▶ INSTRUCTIONS TO FOLLOW: Your response should consist of every entry, unchanged.

GIVEN DATA section start

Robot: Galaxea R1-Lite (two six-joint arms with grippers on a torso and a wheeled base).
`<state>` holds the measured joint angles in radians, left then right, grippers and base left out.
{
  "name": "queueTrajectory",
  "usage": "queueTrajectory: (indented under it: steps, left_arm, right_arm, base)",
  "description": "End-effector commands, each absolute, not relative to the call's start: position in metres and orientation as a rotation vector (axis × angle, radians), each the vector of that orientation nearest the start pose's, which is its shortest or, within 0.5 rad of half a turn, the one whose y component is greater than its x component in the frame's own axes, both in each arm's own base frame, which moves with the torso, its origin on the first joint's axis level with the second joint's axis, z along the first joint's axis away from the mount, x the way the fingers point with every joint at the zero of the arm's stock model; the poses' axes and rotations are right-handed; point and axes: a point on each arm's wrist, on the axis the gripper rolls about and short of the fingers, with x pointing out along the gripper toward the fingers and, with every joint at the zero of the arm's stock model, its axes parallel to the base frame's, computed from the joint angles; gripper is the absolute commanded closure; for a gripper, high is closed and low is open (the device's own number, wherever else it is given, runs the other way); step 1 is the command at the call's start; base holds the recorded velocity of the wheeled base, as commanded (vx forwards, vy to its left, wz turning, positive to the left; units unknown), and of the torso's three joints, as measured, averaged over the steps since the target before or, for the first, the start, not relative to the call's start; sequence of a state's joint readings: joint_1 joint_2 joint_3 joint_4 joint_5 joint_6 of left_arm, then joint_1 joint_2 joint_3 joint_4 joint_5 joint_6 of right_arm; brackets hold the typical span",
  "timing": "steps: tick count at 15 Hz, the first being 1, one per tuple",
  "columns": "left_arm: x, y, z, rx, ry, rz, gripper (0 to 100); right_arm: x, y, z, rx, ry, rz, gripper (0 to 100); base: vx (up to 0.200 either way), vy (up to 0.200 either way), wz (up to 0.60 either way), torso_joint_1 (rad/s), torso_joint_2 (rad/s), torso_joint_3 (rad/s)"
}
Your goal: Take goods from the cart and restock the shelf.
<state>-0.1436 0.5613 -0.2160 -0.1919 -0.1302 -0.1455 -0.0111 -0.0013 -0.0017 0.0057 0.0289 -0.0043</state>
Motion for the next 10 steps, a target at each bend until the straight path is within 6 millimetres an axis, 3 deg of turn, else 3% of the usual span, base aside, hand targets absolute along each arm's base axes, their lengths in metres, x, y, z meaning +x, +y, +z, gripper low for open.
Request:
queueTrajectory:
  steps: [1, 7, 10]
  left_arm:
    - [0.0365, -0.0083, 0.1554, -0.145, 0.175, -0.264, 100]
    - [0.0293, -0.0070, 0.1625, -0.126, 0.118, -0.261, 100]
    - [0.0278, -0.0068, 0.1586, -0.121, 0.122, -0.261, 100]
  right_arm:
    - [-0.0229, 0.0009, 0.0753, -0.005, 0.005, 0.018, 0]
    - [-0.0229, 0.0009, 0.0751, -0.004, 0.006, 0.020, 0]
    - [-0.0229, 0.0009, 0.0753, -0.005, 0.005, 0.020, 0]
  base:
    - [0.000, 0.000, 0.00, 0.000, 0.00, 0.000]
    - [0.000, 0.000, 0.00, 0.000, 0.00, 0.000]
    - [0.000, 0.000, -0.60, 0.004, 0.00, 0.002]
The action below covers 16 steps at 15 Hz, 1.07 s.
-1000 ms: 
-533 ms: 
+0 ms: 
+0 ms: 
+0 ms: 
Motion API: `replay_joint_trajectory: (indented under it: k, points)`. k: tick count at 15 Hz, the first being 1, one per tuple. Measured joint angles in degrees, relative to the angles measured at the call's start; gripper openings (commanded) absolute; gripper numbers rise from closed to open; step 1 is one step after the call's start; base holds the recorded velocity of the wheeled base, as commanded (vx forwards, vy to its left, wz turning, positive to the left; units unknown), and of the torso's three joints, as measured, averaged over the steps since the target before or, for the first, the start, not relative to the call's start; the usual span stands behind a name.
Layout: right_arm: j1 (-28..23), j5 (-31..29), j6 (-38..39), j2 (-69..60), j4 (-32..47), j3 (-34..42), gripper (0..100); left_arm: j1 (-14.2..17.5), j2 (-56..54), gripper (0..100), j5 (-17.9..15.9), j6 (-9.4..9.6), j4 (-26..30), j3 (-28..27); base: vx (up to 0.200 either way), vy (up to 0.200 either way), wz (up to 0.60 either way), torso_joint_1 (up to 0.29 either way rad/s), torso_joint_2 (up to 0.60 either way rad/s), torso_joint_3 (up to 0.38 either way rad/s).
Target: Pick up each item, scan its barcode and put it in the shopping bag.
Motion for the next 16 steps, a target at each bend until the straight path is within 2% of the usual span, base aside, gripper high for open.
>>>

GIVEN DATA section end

▶ ANSWER TO THE PROBLEM:
Robot: Galaxea R1-Lite (two six-joint arms with grippers on a torso and a wheeled base).
`<state>` holds the measured joint angles in radians, left then right, grippers and base left out.
{
  "name": "queueTrajectory",
  "usage": "queueTrajectory: (indented under it: steps, left_arm, right_arm, base)",
  "description": "End-effector commands, each absolute, not relative to the call's start: position in metres and orientation as a rotation vector (axis × angle, radians), each the vector of that orientation nearest the start pose's, which is its shortest or, within 0.5 rad of half a turn, the one whose y component is greater than its x component in the frame's own axes, both in each arm's own base frame, which moves with the torso, its origin on the first joint's axis level with the second joint's axis, z along the first joint's axis away from the mount, x the way the fingers point with every joint at the zero of the arm's stock model; the poses' axes and rotations are right-handed; point and axes: a point on each arm's wrist, on the axis the gripper rolls about and short of the fingers, with x pointing out along the gripper toward the fingers and, with every joint at the zero of the arm's stock model, its axes parallel to the base frame's, computed from the joint angles; gripper is the absolute commanded closure; for a gripper, high is closed and low is open (the device's own number, wherever else it is given, runs the other way); step 1 is the command at the call's start; base holds the recorded velocity of the wheeled base, as commanded (vx forwards, vy to its left, wz turning, positive to the left; units unknown), and of the torso's three joints, as measured, averaged over the steps since the target before or, for the first, the start, not relative to the call's start; sequence of a state's joint readings: joint_1 joint_2 joint_3 joint_4 joint_5 joint_6 of left_arm, then joint_1 joint_2 joint_3 joint_4 joint_5 joint_6 of right_arm; brackets hold the typical span",
  "timing": "steps: tick count at 15 Hz, the first being 1, one per tuple",
  "columns": "left_arm: x, y, z, rx, ry, rz, gripper (0 to 100); right_arm: x, y, z, rx, ry, rz, gripper (0 to 100); base: vx (up to 0.200 either way), vy (up to 0.200 either way), wz (up to 0.60 either way), torso_joint_1 (rad/s), torso_joint_2 (rad/s), torso_joint_3 (rad/s)"
}
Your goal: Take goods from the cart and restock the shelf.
<state>-0.1436 0.5613 -0.2160 -0.1919 -0.1302 -0.1455 -0.0111 -0.0013 -0.0017 0.0057 0.0289 -0.0043</state>
Motion for the next 10 steps, a target at each bend until the straight path is within 6 millimetres an axis, 3 deg of turn, else 3% of the usual span, base aside, hand targets absolute along each arm's base axes, their lengths in metres, x, y, z meaning +x, +y, +z, gripper low for open.
Request:
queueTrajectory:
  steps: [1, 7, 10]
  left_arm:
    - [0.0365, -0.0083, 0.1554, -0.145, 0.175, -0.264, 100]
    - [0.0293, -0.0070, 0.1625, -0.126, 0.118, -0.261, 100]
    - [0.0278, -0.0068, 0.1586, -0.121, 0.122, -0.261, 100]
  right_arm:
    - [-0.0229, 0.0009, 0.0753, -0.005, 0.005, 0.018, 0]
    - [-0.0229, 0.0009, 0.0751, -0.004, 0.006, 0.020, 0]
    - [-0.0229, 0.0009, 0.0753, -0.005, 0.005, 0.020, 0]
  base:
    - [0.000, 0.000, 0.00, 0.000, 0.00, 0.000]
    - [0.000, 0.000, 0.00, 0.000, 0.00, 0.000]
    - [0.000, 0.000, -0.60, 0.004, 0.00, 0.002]
The action below covers 16 steps at 15 Hz, 1.07 s.
-1000 ms: 
-533 ms: 
+0 ms: 
+0 ms: 
+0 ms: 
Motion API: `replay_joint_trajectory: (indented under it: k, points)`. k: tick count at 15 Hz, the first being 1, one per tuple. Measured joint angles in degrees, relative to the angles measured at the call's start; gripper openings (commanded) absolute; gripper numbers rise from closed to open; step 1 is one step after the call's start; base holds the recorded velocity of the wheeled base, as commanded (vx forwards, vy to its left, wz turning, positive to the left; units unknown), and of the torso's three joints, as measured, averaged over the steps since the target before or, for the first, the start, not relative to the call's start; the usual span stands behind a name.
Layout: right_arm: j1 (-28..23), j5 (-31..29), j6 (-38..39), j2 (-69..60), j4 (-32..47), j3 (-34..42), gripper (0..100); left_arm: j1 (-14.2..17.5), j2 (-56..54), gripper (0..100), j5 (-17.9..15.9), j6 (-9.4..9.6), j4 (-26..30), j3 (-28..27); base: vx (up to 0.200 either way), vy (up to 0.200 either way), wz (up to 0.60 either way), torso_joint_1 (up to 0.29 either way rad/s), torso_joint_2 (up to 0.60 either way rad/s), torso_joint_3 (up to 0.38 either way rad/s).
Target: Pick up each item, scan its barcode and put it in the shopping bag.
Motion for the next 16 steps, a target at each bend until the straight path is within 2% of the usual span, base aside, gripper high for open.
>>>

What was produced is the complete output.